Поднимаясь по приставной лестнице в самолет, я был вне себя от радости. Я направлялся в новую страну, и все, что у меня было, это костюм на мне, какое-то количество иен, равное примерно 30 долларам, да стодолларовая бумажка, которую один из американцев, пробившись через толпу японцев, сунул мне в руку. „Это на счастье, — сказал он мне. — Вы смелый человек, Стас. Удачи вам и да благословит вас Господь”.
Пока мы шли по бетонке и подымались по лестнице в самолет, один полицейский офицер то и дело взывал ко мне:
— Пожалуйста, сэр, скажите, кто из офицеров КГБ возглавляет работу против Японии? Пожалуйста… Прежде, чем вы улетите… Кого нам следует больше всего опасаться?
Только когда мы уже были в самолете, в полной безопасности, я, прежде чем дверь самолета закрылась, высунулся наружу и окликнул того офицера:
— Эй, вы хотите знать, кто опаснее всего для Японии?.. Сукин сын Владимир Пронников?
Самолет уже тронулся, а полицейский все бежал за ним, крича:
— Спасибо, спасибо…
Я взглянул на Роберта:
— А ведь чуть-чуть все не сорвалось.
— Да, чуть-чуть… — ответил он. Потом, дружески ухмыльнувшись, прибавил: — Но так или иначе, вы теперь „хоум фри”?
Это выражение из американского сленга — первое из множества подобных выражений, которые мне предстояло усвоить. Но для меня это выражение — больше чем сленг или коллоквиализм. Я узнал, что слова эти („хоум” — дом, и „фри” — свободный) из детской игры в прятки.
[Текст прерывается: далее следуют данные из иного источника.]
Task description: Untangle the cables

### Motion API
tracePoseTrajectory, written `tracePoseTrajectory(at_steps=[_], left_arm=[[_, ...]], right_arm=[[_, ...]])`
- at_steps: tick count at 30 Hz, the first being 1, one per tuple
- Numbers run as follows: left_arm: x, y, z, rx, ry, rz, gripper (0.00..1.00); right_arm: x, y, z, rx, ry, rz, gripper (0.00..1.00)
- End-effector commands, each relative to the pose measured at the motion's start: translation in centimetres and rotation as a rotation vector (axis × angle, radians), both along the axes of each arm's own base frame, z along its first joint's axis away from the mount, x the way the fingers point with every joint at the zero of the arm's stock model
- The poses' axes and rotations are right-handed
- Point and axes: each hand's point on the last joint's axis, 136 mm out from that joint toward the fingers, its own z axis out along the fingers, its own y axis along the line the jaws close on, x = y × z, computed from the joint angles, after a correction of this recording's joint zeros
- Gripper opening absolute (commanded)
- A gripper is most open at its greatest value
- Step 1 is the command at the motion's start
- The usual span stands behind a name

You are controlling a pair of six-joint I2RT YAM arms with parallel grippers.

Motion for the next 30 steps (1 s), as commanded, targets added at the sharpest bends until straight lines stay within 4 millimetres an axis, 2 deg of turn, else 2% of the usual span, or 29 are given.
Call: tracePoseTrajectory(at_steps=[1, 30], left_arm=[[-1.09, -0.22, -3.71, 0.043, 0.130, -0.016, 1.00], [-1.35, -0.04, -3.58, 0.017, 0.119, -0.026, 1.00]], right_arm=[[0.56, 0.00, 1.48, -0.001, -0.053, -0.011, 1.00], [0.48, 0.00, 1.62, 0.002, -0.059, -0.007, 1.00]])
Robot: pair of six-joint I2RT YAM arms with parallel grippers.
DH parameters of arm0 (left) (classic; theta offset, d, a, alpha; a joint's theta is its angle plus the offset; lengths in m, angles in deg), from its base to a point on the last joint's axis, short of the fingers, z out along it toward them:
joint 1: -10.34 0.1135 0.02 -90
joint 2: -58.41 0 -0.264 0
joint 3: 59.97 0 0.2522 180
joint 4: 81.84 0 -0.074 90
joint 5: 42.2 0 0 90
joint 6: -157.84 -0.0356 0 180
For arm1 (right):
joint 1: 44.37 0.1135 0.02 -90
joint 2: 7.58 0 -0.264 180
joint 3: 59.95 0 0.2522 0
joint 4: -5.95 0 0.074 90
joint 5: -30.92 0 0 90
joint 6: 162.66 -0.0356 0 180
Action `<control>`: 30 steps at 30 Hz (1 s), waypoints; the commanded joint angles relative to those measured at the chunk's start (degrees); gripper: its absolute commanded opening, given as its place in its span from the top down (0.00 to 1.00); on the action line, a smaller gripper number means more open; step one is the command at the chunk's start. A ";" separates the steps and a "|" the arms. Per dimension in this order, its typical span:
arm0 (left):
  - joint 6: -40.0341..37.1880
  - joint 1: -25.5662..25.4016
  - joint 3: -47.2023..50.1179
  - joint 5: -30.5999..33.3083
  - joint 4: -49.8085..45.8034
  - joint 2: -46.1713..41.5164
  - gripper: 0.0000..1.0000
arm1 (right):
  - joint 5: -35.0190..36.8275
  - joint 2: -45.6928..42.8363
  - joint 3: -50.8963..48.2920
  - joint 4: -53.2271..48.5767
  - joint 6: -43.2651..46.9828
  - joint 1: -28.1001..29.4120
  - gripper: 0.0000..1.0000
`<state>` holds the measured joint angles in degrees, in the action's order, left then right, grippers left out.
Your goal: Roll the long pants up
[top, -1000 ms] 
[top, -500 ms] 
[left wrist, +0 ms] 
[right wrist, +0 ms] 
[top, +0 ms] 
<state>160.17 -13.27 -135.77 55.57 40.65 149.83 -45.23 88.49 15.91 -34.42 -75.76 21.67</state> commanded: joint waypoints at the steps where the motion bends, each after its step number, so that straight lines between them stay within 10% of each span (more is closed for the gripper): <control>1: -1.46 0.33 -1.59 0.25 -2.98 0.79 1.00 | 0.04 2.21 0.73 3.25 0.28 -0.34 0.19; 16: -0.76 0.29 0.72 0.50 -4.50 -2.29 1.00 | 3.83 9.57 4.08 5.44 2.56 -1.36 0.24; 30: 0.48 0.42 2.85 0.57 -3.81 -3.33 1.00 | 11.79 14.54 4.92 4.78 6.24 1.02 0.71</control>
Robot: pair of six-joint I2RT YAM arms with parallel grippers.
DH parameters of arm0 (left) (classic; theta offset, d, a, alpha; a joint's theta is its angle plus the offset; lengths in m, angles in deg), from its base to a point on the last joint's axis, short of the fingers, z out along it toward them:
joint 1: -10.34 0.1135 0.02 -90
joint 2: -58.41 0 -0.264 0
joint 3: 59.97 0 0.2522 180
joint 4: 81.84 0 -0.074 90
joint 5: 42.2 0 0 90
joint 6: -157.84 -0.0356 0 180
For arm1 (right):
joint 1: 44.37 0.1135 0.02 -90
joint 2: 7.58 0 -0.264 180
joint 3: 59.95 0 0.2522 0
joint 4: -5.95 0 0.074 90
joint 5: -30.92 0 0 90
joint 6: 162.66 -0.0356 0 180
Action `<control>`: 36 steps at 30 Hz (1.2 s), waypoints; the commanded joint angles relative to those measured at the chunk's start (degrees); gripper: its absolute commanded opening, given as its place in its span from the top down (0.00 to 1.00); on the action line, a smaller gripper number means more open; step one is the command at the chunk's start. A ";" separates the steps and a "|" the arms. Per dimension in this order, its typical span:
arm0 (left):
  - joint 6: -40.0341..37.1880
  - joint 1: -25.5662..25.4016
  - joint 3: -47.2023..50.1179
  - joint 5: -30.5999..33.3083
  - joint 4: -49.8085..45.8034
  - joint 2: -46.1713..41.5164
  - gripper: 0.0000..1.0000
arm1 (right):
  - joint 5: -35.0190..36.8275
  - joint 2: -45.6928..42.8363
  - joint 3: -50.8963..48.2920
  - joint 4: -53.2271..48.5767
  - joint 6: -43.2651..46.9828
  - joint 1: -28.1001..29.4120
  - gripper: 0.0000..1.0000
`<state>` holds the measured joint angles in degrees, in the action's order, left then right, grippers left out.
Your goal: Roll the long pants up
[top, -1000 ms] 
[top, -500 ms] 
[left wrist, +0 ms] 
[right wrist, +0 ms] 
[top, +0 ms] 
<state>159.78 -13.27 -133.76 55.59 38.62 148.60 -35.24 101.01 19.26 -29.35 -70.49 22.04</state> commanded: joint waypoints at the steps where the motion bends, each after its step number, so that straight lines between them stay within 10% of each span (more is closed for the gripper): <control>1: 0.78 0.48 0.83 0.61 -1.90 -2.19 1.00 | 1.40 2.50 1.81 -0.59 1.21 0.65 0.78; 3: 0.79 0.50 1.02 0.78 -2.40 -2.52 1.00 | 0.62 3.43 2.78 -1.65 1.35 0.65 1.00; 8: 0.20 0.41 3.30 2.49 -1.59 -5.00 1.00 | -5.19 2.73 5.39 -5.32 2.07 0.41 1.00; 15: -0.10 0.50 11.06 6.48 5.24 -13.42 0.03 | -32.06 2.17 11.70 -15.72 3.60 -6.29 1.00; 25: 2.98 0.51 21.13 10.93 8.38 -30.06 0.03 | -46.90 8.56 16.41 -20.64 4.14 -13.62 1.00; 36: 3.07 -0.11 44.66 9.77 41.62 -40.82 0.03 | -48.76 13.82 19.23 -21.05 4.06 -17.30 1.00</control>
Когда один из прячущихся, ускользнув от преследователя, успевает добежать до своего убежища, он — спасен, он „дома” и он „свободен”.
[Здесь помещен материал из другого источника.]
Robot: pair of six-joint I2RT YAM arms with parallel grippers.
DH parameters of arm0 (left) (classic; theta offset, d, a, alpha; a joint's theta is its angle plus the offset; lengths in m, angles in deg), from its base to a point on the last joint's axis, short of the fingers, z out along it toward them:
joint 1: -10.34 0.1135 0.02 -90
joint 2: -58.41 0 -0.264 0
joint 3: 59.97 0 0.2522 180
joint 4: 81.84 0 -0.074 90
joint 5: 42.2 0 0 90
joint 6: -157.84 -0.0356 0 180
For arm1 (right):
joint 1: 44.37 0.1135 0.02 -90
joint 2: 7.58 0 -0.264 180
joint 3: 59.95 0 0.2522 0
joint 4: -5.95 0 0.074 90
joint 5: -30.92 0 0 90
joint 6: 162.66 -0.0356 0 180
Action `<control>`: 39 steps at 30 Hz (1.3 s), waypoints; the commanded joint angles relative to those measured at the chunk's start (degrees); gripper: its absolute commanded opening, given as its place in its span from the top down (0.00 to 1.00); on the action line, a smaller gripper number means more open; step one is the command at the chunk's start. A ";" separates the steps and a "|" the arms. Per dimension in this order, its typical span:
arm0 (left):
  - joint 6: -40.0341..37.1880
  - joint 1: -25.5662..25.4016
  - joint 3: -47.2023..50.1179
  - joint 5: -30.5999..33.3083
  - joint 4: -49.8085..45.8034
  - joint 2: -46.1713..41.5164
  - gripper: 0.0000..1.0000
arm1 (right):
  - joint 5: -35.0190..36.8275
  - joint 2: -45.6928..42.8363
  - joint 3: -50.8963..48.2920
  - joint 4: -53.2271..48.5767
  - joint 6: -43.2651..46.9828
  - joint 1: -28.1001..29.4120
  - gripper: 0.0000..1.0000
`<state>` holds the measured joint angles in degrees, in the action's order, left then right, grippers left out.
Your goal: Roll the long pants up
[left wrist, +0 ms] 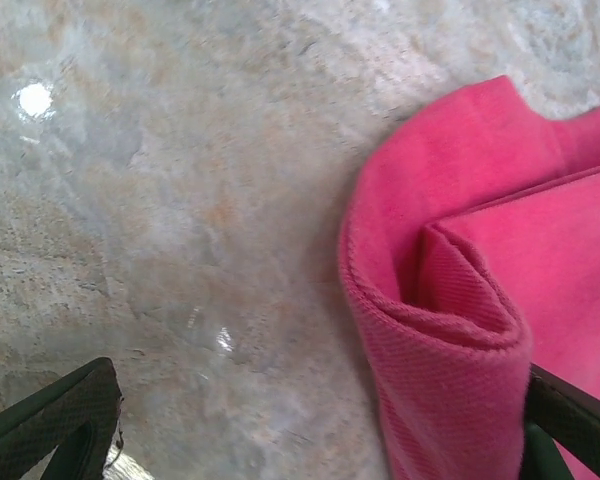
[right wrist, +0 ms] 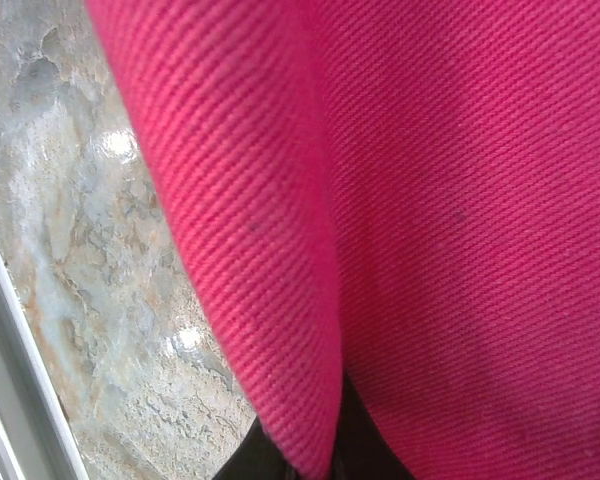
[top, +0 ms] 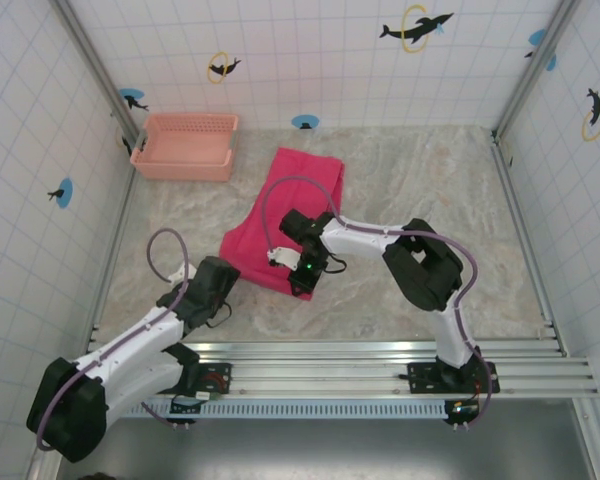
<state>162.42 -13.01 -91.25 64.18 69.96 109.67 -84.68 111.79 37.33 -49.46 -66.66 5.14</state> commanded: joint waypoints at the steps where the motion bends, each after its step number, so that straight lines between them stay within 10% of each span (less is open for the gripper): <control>1: 0.15 -0.33 2.71 1.36 11.55 -2.08 0.03 | 1.21 3.13 1.23 -1.04 0.27 -0.46 1.00; 27: 2.34 -0.39 6.92 4.77 41.08 22.19 0.09 | 2.57 4.65 3.05 -3.50 1.51 0.02 1.00; 32: 4.33 -0.46 8.64 3.54 54.06 33.48 0.37 | 3.26 4.42 3.55 -3.89 1.65 0.05 1.00; 35: 6.92 -0.50 10.51 2.66 62.07 41.21 0.93 | 3.59 4.51 4.22 -4.37 1.65 -0.09 1.00; 39: 7.85 -0.44 10.48 -1.09 76.43 54.54 1.00 | 3.89 4.37 4.65 -4.86 1.84 -0.09 1.00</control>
Как точно это выражение подходило ко мне. Еще шаг-другой, и я, Станислав Левченко, бывший офицер КГБ, обрету наконец „хоум фри”.
Глава восьмая
КОНЕЦ ПУТИ
СОЕДИНЕННЫЕ ШТАТЫ АМЕРИКИ, 1979-1981
Я не собираюсь описывать, до какой степени я был вымотан, когда самолет наконец приземлился в Калифорнии. От стресса и недосыпа я был на грани полного изнеможения. Итак, это случилось 26 октября 1979 года.